Problem to solve – Find all lines in the listing that include the word "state", then copy them.

Data excerpts –
________
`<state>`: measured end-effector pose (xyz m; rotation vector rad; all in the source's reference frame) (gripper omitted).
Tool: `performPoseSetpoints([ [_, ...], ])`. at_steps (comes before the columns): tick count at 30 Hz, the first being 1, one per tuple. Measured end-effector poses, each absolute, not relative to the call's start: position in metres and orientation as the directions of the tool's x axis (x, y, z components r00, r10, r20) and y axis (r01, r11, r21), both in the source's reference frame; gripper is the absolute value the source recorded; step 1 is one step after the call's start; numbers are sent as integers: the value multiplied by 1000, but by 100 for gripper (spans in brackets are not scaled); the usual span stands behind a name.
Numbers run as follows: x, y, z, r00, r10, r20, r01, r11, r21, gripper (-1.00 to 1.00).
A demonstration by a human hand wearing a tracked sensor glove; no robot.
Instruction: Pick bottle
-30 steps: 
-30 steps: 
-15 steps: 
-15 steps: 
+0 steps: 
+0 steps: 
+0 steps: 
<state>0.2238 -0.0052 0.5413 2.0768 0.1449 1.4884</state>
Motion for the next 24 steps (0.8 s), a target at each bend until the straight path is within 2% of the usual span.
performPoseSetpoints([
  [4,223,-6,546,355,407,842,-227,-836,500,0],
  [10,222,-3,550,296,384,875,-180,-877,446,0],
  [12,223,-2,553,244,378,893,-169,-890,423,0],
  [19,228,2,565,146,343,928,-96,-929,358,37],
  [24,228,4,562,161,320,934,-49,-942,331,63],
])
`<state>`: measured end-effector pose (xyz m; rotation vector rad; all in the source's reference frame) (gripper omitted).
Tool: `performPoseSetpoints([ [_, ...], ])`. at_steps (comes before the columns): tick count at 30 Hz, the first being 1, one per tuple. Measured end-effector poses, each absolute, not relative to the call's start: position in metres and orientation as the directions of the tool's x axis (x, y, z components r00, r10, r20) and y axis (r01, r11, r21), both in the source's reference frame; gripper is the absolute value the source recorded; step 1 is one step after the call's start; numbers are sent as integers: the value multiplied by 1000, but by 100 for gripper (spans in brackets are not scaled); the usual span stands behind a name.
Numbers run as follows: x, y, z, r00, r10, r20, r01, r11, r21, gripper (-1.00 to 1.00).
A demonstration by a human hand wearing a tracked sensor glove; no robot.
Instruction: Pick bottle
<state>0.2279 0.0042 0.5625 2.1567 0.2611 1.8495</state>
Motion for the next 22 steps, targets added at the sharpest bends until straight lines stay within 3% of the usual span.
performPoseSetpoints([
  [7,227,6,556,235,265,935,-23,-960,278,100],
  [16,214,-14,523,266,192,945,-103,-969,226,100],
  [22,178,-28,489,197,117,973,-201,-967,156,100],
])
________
Exercise output –
`<state>`: measured end-effector pose (xyz m; rotation vector rad; all in the source's reference frame) (gripper omitted).
<state>0.2238 -0.0052 0.5413 2.0768 0.1449 1.4884</state>
`<state>`: measured end-effector pose (xyz m; rotation vector rad; all in the source's reference frame) (gripper omitted).
<state>0.2279 0.0042 0.5625 2.1567 0.2611 1.8495</state>

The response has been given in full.